Description

This course will show you why Hadoop is one of the best tools to work with big data. With the help of some real-world data sets, you will learn how to use Hadoop and its distributed technologies, such as Spark, Flink, Pig, and Flume, to store, analyze, and scale big data.

Understanding Hadoop is a highly valuable skill for anyone working at companies that work with large amounts of data. Companies such as Amazon, eBay, Facebook, Google, LinkedIn, IBM, Spotify, Twitter, and Yahoo, use Hadoop in some way to process huge chunks of data. This video course will make you familiar with Hadoop's ecosystem and help you to understand how to apply Hadoop skills in the real world. The course starts by taking you through the installation process of Hadoop on your desktop. Next, you will manage big data on a cluster with Hadoop Distributed File System (HDFS) and MapReduce, and use Pig and Spark to analyze data on Hadoop. Moving along, you will learn how to store and query your data using applications, such as Sqoop, Hive, MySQL, Phoenix, and MongoDB. Next, you will design real-world systems using the Hadoop ecosystem and learn how to manage clusters with Yet Another Resource Negotiator (YARN), Mesos, Zookeeper, Oozie, Zeppelin, and Hue. Towards the end, you will uncover the techniques to handle and stream data in real-time using Kafka, Flume, Spark Streaming, Flink, and Storm. By the end of this course, you will become well-versed with the Hadoop ecosystem and will develop the skills required to store, analyze, and scale big data using Hadoop. All the codes and supporting files for this course are available at - https://github.com/packtpublishing/the-ultimate-hands-on-hadoop

What You Will Learn

Become familiar with Hortonworks and the Ambari User Interface (UI)
Use Pig and Spark to create scripts to process data on a Hadoop cluster
Analyze non-relational data using HBase, Cassandra, and MongoDB
Query data interactively with Drill, Phoenix, and Presto
Publish data to your Hadoop cluster using Kafka, Sqoop, and Flume
Consume streaming data using Spark Streaming, Flink, and Storm

Audience

This video course is designed for people at every level; whether you are a software engineer or a programmer who wants to understand the Hadoop ecosystem, or a project manager who wants to become familiar with the Hadoop's lingo, or a system architect who wants to understand the components available in the Hadoop system. To get started with this course, a basic understanding of Python or Scala and ground-level knowledge of the Linux command line are recommended.

Approach

With the help of a real-world movie dataset, hands-on activities, and interesting exercises, this video course will help you to learn Hadoop and its associated distributed systems. You will find out how easy it is to analyze, store, and scale big data using Hadoop technology.

Key Features

Get to grips with the high-level architecture of Hadoop * Understand the components available in the Hadoop ecosystem, and how they fit together * Get ready to manage big data using Hadoop and related technologies

Github Repo

https://github.com/packtpublishing/the-ultimate-hands-on-hadoop

About the Author

Frank Kane

Frank Kane has spent nine years at Amazon and IMDb, developing and managing the technology that automatically delivers product and movie recommendations to hundreds of millions of customers all the time. He holds 17 issued patents in the fields of distributed computing, data mining, and machine learning. In 2012, Frank left to start his own successful company, Sundog Software, which focuses on virtual reality environment technology and teaches others about big data analysis.

Course Outline

1. Learning All the Buzzwords and Installing the Hortonworks Data Platform Sandbox

1. Introduction and Installation of Hadoop

This video introduces Hadoop. You will learn how to install the Hortonworks Sandbox in a virtual machine on a PC, which is the quickest way to get up and running with Hadoop, so you can start learning and experimenting with it. You will also learn how to download some real movie ratings data and use Hive to analyze it.
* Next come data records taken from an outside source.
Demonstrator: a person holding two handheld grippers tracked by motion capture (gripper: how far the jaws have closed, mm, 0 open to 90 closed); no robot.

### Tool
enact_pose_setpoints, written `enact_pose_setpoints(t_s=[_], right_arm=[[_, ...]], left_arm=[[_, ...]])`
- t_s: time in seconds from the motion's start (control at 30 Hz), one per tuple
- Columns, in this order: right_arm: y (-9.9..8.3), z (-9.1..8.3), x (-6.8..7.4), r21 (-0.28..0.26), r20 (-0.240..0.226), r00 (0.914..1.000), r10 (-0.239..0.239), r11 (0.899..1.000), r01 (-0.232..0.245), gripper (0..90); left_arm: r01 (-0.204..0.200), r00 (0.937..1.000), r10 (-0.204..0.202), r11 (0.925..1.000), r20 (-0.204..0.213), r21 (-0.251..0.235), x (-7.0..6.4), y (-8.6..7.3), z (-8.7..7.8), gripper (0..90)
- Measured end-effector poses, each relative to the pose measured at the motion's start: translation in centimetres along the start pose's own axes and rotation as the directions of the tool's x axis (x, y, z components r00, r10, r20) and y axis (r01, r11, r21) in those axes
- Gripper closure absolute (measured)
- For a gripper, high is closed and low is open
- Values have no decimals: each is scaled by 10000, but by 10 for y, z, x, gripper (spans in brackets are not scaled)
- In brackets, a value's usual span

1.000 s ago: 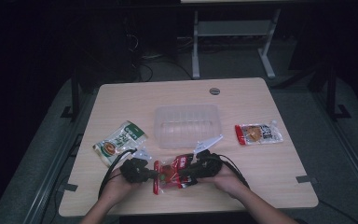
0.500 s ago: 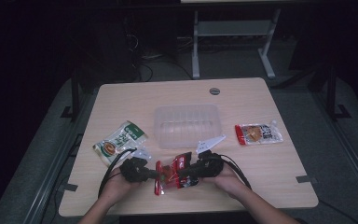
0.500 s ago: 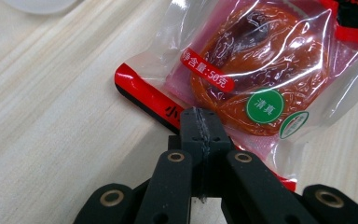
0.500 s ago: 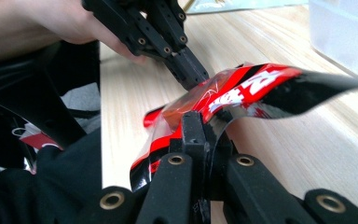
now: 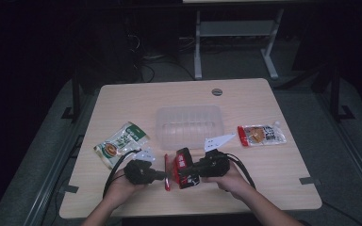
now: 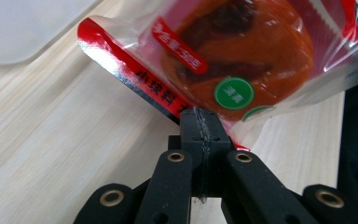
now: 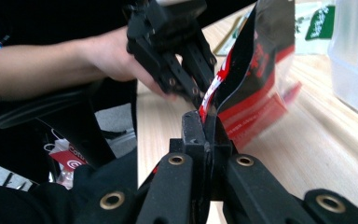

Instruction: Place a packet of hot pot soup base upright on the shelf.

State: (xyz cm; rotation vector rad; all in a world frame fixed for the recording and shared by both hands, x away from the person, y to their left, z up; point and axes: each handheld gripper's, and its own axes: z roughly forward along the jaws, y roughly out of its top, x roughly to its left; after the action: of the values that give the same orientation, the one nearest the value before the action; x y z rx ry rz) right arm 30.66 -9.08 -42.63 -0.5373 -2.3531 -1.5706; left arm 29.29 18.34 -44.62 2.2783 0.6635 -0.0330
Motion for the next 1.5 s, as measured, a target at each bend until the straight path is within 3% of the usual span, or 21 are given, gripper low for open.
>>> enact_pose_setpoints(t_s=[0.2, 0.33, 0.9, 1.3, 1.5], right_arm=[[3, -13, -1, -264, 267, 9996, 30, 9996, -23, 900], [4, -20, -2, -406, 486, 9988, -51, 9992, 70, 900], [12, -51, -1, -840, 1003, 9948, -173, 9961, 258, 900], [28, -75, -8, -1117, 1546, 9871, -421, 9919, 598, 900], [41, -83, -14, -1161, 1994, 9785, -525, 9903, 768, 900]], left_arm=[[-260, 9995, 261, 9997, 200, -20, -1, 1, -4, 876], [-221, 9991, 226, 9996, 345, -154, 1, -1, -7, 852], [-73, 9989, 81, 9998, 460, -190, 2, -6, -7, 539], [-223, 9989, 238, 9991, 415, -359, 3, -8, -8, 459], [-301, 9989, 312, 9991, 352, -309, 3, -8, -8, 436]])
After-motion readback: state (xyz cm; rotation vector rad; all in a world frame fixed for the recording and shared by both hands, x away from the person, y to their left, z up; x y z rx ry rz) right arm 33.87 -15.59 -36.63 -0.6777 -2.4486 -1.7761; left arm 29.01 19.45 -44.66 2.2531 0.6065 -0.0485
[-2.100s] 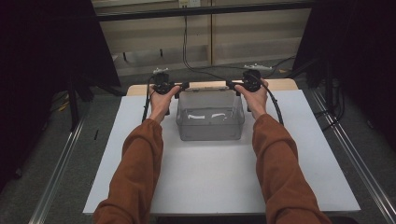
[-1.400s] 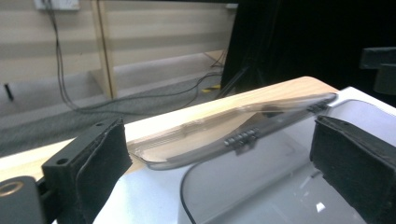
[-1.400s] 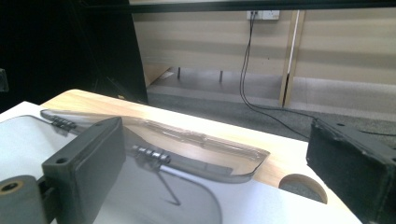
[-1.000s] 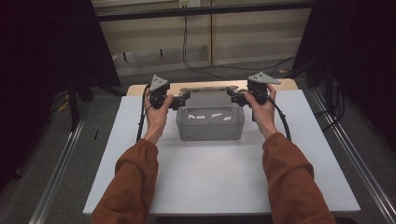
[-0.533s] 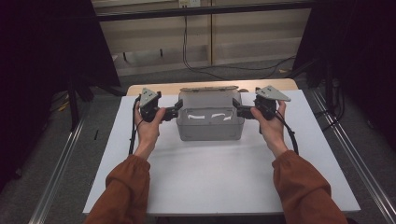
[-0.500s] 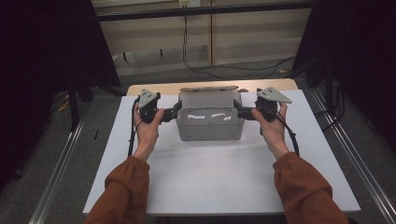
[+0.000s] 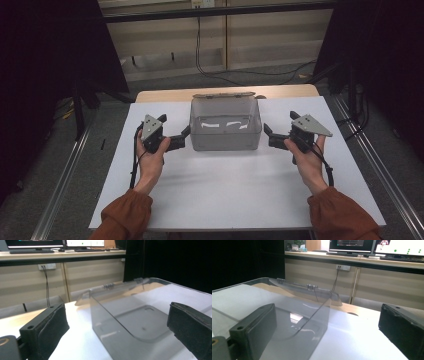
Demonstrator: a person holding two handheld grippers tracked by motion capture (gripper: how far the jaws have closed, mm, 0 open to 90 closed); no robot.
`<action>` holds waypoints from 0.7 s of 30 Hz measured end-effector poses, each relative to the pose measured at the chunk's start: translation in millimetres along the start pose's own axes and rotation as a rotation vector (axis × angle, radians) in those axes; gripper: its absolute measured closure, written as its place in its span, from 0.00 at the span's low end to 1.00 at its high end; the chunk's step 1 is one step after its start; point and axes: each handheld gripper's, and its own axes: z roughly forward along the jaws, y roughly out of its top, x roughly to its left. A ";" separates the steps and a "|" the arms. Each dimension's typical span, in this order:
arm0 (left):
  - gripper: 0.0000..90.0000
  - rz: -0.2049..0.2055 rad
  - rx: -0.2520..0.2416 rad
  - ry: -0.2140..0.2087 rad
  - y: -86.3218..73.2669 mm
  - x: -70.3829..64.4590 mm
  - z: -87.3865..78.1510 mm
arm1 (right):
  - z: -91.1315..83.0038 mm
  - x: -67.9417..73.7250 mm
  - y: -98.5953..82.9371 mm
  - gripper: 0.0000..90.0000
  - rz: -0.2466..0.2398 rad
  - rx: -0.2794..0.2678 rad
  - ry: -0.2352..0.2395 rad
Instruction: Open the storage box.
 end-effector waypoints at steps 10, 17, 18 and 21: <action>0.03 -0.029 0.011 -0.022 -25.5 -14.5 -31.8 | -35.2 3.0 -22.9 0.02 -0.015 -0.004 -0.031; 0.03 -0.048 0.013 0.017 -35.0 -16.9 -57.0 | -59.4 0.0 -35.3 0.00 -0.005 -0.006 -0.071; 0.03 -0.049 0.004 0.022 -36.6 -18.3 -59.6 | -62.6 -0.6 -36.7 0.00 -0.002 -0.006 -0.076; 0.03 -0.033 -0.005 0.045 -41.1 -21.9 -70.2 | -71.8 -2.6 -41.2 0.00 0.008 0.007 -0.081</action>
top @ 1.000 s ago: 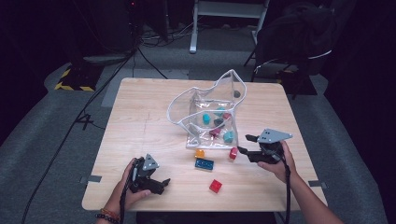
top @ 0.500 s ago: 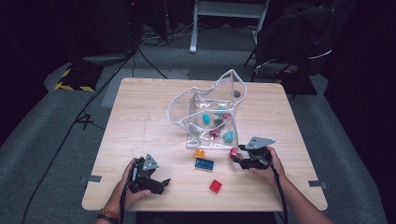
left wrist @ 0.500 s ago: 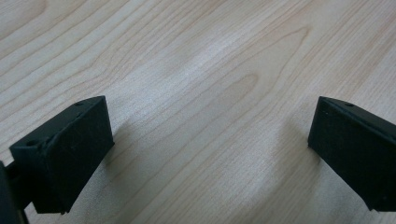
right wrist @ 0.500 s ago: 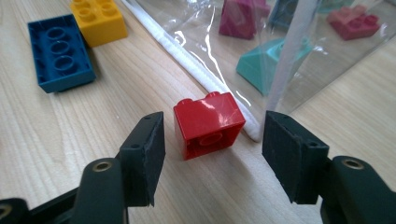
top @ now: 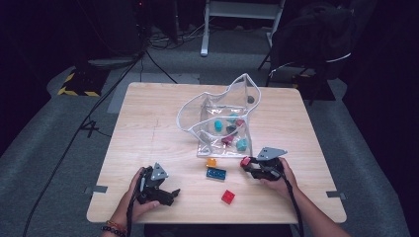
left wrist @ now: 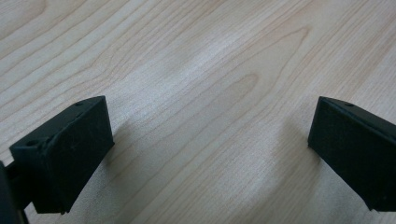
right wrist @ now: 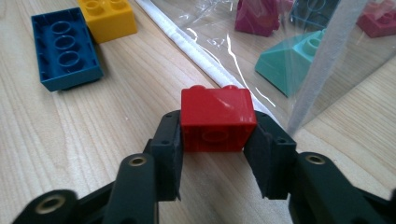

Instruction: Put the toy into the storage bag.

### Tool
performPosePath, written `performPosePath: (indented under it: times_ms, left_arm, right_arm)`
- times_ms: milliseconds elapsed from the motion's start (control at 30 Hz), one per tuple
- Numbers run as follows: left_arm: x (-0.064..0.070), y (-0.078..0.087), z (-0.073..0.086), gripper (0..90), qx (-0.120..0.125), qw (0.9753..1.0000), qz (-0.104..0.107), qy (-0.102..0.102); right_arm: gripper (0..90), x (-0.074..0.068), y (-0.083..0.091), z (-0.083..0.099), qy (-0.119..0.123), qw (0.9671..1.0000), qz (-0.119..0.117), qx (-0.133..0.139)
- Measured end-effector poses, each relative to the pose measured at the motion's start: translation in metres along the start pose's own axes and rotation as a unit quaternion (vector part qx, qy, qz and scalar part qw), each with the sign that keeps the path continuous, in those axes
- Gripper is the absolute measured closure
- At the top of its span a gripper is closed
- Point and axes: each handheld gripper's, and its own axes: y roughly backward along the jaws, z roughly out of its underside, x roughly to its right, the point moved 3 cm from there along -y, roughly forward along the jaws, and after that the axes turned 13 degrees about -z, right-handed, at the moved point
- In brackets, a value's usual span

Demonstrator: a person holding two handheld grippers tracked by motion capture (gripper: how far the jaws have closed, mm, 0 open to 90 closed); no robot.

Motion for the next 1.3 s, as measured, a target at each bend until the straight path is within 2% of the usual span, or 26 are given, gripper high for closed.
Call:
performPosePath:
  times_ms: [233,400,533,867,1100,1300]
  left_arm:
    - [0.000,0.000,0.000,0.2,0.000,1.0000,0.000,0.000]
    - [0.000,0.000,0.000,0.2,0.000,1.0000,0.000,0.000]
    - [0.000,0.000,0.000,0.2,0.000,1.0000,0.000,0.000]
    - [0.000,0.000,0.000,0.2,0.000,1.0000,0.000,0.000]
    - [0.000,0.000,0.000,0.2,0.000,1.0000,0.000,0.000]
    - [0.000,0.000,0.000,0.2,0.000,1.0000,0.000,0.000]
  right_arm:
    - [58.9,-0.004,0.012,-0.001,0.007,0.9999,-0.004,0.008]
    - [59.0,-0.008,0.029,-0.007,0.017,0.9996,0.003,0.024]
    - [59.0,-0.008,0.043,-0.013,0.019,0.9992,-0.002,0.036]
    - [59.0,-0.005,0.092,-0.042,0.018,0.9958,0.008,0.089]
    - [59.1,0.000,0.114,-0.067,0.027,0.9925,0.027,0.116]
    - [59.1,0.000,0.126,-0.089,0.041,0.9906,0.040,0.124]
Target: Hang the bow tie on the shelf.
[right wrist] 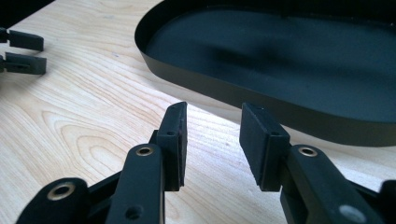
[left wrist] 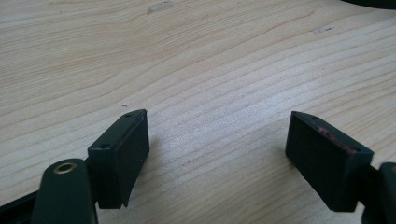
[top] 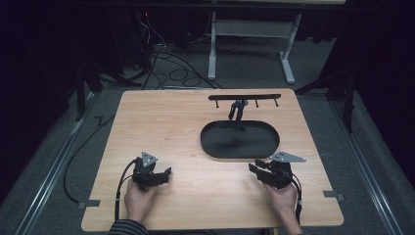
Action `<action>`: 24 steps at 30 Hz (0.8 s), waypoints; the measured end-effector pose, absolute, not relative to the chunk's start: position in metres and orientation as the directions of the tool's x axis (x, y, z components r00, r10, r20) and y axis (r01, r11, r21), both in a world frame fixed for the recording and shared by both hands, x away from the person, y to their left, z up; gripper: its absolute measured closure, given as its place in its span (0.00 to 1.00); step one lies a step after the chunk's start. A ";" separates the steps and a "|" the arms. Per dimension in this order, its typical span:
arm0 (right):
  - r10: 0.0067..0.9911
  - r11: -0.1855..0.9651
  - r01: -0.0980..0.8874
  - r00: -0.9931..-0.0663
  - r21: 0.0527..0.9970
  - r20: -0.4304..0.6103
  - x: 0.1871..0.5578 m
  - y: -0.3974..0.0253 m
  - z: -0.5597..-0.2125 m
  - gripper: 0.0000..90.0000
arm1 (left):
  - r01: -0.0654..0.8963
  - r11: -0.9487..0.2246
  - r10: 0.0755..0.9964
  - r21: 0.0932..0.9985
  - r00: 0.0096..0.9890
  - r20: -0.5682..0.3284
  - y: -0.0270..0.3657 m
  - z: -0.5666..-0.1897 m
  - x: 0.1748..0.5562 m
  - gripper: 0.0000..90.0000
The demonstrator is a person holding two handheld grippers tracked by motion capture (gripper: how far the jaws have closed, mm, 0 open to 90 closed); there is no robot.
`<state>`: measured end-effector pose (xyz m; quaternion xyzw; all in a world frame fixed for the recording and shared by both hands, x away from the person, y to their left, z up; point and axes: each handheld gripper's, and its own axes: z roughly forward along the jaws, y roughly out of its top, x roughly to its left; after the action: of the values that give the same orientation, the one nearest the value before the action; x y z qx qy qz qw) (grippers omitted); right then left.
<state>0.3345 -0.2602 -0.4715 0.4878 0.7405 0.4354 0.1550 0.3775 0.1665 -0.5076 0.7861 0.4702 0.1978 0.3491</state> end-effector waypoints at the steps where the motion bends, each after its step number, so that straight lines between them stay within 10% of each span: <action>1: 0.858 0.144 0.590 -0.474 0.794 0.196 0.335 -0.260 -0.473 0.71 | 0.601 -0.314 0.877 0.735 0.479 -0.017 0.167 -0.508 0.377 0.24; 24: 0.879 0.198 0.618 -0.456 0.761 0.142 0.342 -0.249 -0.500 0.66 | 0.601 -0.314 0.877 0.735 0.479 -0.017 0.167 -0.508 0.377 0.24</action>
<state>0.3424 -0.2487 -0.4996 0.4949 0.7560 0.3954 0.1652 0.3775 0.1665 -0.5076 0.7861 0.4703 0.1978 0.3490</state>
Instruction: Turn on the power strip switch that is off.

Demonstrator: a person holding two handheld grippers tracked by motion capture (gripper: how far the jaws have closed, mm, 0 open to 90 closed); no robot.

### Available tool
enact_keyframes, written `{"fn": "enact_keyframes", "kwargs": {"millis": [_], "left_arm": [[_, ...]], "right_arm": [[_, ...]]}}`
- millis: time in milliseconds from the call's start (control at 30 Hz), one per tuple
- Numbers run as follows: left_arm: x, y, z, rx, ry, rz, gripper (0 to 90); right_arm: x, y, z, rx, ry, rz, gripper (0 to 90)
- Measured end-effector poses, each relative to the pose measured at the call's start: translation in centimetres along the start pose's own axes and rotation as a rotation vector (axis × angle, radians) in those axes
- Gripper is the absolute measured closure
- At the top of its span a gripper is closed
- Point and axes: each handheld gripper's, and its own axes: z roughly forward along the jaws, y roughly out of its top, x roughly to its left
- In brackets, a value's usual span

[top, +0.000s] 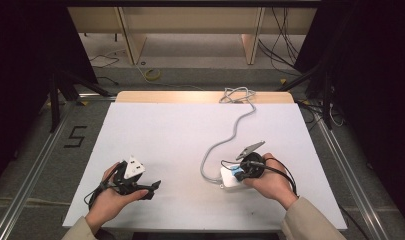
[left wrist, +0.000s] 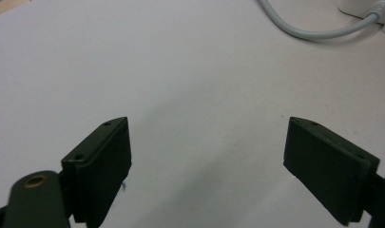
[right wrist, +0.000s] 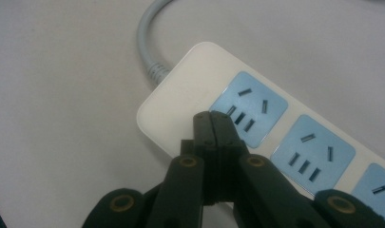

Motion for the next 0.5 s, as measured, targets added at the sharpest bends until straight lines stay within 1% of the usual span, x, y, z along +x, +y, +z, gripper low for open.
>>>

2. The Hortonworks and Cloudera Merger and its Effects on the Course

This video focuses on the use of the Hortonworks Data Platform (HDP) and explains why Hortonworks merged with Cloudera works on a Cloudera Data Platform (CDP).

3. Hadoop Overview and History

This video presents an overview of Hadoop history to explain what it is used for and the type of problem it solves.

4. Overview of the Hadoop Ecosystem

This video highlights the concept of the Hadoop ecosystem. You will learn about all the technologies and how they all fit in together, along with the buzzwords used in this course.

2. Using the Hadoop's Core: Hadoop Distributed File System (HDFS) and MapReduce

1. Hadoop Distributed File System (HDFS): What it is and How it Works

This video provides an explanation for storage of massive data sets in Hadoop's Distributed File System (HDFS) across a cluster of commodity computers, in a reliable and scalable manner.

2. Installing the MovieLens Dataset

This video demonstrates how to import real movie ratings data into HDFS using the web-based UI provided by Ambari.

3. Activity - Installing the MovieLens Dataset into Hadoop's Distributed File System (HDFS) using the Command Line

This video demonstrates how to import data from the command prompt and interact with HDFS through the command line interface.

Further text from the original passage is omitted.